We report a case of early reactivation of live-attenuated virus, HZ and meningoencephalitis, in an immunocompromised child who received chemotherapy 20 days post MMRV vaccine and autologous bone marrow transplantation 3 months post vaccination (Figure 1).

2 CASE REPORT

An 18 month-year old girl was diagnosed with a primitive neuroectodermal tumor. She was up to date with the regular immunization program of the province of Québec, Canada. She received the day prior to diagnosis, a first dose of live-attenuated MMRV vaccine in the right deltoid. She had no previous history of varicella exposure (vaccine or disease).

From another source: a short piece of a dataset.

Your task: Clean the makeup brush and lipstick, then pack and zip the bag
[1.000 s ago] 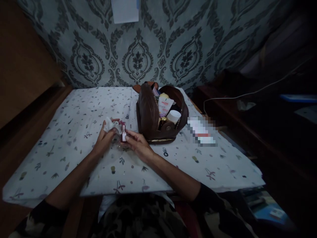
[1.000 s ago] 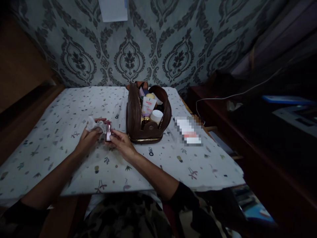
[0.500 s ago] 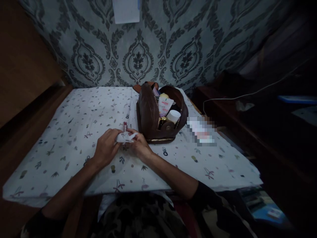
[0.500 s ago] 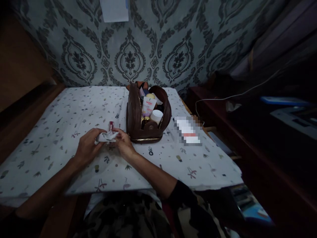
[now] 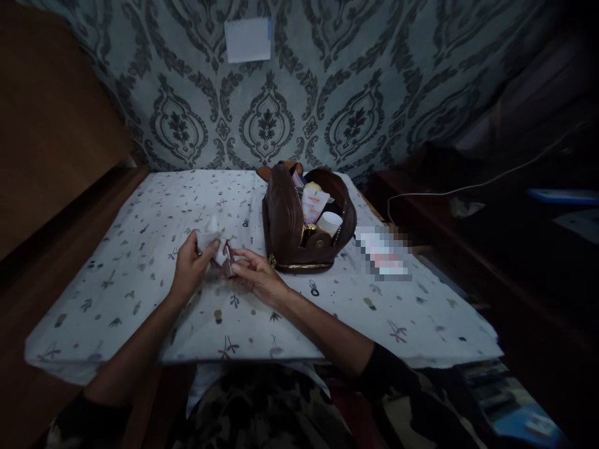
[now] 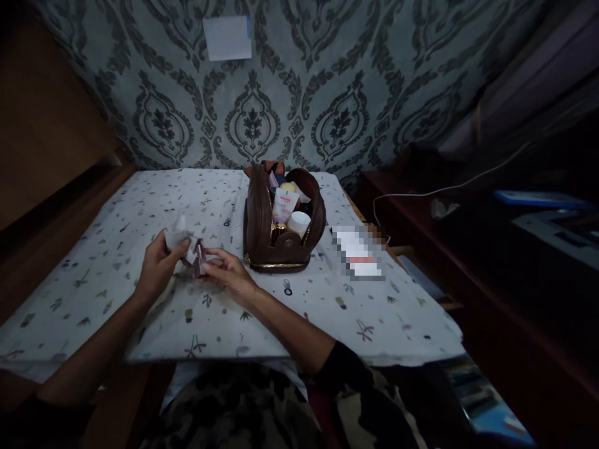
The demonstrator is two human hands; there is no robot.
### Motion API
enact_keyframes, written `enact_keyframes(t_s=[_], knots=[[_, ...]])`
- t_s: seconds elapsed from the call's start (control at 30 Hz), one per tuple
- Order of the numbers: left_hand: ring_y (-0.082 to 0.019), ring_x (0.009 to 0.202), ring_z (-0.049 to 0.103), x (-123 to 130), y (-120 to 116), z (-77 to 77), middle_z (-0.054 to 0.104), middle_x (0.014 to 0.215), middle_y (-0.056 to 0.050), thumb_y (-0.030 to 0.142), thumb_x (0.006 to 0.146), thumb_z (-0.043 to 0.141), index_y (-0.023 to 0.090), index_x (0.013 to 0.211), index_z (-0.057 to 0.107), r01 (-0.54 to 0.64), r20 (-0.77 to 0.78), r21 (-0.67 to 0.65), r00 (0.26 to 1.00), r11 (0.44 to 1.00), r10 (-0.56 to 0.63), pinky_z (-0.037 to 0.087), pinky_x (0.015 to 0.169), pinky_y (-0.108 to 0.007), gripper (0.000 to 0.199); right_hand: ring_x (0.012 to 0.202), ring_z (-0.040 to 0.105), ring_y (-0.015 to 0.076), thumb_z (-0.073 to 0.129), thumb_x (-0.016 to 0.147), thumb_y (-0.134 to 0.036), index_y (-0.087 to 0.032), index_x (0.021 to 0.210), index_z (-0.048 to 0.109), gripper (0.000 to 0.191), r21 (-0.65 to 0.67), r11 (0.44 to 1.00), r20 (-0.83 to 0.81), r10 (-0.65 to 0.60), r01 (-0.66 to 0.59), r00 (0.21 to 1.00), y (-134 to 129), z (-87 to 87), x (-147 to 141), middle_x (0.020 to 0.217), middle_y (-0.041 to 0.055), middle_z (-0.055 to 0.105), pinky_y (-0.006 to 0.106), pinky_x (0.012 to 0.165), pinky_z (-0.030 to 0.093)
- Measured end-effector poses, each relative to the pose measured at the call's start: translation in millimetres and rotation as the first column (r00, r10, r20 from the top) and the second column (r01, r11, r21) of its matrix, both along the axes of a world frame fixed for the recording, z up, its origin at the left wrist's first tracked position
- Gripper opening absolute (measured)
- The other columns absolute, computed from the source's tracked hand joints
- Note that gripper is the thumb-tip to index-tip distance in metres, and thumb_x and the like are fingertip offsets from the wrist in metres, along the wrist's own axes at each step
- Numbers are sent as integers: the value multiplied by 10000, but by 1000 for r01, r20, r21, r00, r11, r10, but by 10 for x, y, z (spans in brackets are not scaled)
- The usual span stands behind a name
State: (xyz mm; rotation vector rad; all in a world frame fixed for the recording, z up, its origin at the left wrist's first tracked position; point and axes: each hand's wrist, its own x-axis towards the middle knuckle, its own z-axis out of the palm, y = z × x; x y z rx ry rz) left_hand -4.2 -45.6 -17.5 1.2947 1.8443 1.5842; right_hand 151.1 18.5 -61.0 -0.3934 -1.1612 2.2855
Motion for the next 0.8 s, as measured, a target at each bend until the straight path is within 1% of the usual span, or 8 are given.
enact_keyframes(t_s=[0.1,0.23,0.3,0.4,0.5,0.63,0.73,0.8], knots=[[-131,596,537,39,-22,-83,581,709,29,537,808,671,167,921,582,55,203,-30,978,998,-48,456,566,-248,397,713,659,104,909,628,-390,-227,1072,646,542,0,998,26,-68,68,997,19,14,-9,819,-35,722,223,691,489],[-127,605,547,67,-128,-183,609,714,17,555,805,693,161,897,611,119,264,-84,960,989,-93,462,575,-241,413,640,594,84,914,587,-347,-236,1016,657,513,22,991,44,-136,135,990,23,35,-32,766,-63,691,198,609,426],[-129,600,548,83,-196,-204,622,717,9,568,800,700,161,897,622,123,305,-94,948,988,-89,460,562,-241,426,661,602,89,911,581,-342,-232,985,652,492,42,987,34,-157,156,987,15,57,-38,779,-60,693,202,631,438],[-126,566,531,161,-306,-185,619,692,9,600,788,708,159,920,642,129,426,-112,902,985,-70,451,536,-242,465,725,633,107,906,576,-324,-233,957,625,482,91,971,23,-223,220,975,-1,96,-32,813,-55,700,226,715,479],[-133,603,550,304,-396,-138,650,763,-8,604,733,767,170,988,663,112,536,-116,843,987,-33,458,536,-239,514,772,648,130,870,604,-312,-231,915,593,424,195,937,30,-301,289,953,-24,130,-13,850,-39,703,258,763,507],[-133,646,566,460,-428,-115,679,857,-22,589,674,826,187,1052,668,115,565,-115,825,987,-31,460,534,-223,574,800,656,141,801,660,-282,-225,863,572,311,345,905,31,-278,251,960,-72,145,18,854,-30,687,268,774,525],[-119,611,540,465,-410,-110,662,788,-1,618,693,800,190,1088,668,119,550,-165,835,979,-8,436,515,-203,597,784,651,143,800,674,-300,-214,856,591,290,397,889,21,-259,229,966,-91,141,31,831,-29,682,277,777,529],[-113,573,509,425,-399,-89,634,710,13,651,704,771,176,1044,683,100,507,-202,862,974,17,415,497,-198,590,794,650,148,824,666,-340,-204,842,617,304,393,888,25,-270,239,963,-86,144,32,824,-21,688,280,788,523]])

Her treatment included three cycles of chemotherapy followed by three courses of high-dose chemotherapy, supported by three autologous stem cell transplantations (auto-HSCT). Chemotherapy started 20 days after MMRV vaccine and the first HSCT was at 3 months post vaccine. Prior to transplant, the patient was HSV-seronegative and VZV-seropositive. Prophylaxis, with acyclovir, is initiated at the start of the conditioning therapy in HSV-seropositive patients to prevent viral reactivation which can lead to life-threatening conditions (viremia, organ disease, and meningoencephalitis).³ Indeed, reactivation rate among this population (approximately 80%) occurs early—during the first 4 weeks—post transplant.⁴ Patients with isolated VZV-positive serological profile start acyclovir at day 21 post HSCT only. Therefore, the patient was not candidate to antiviral prophylaxis at the onset of her HSCT.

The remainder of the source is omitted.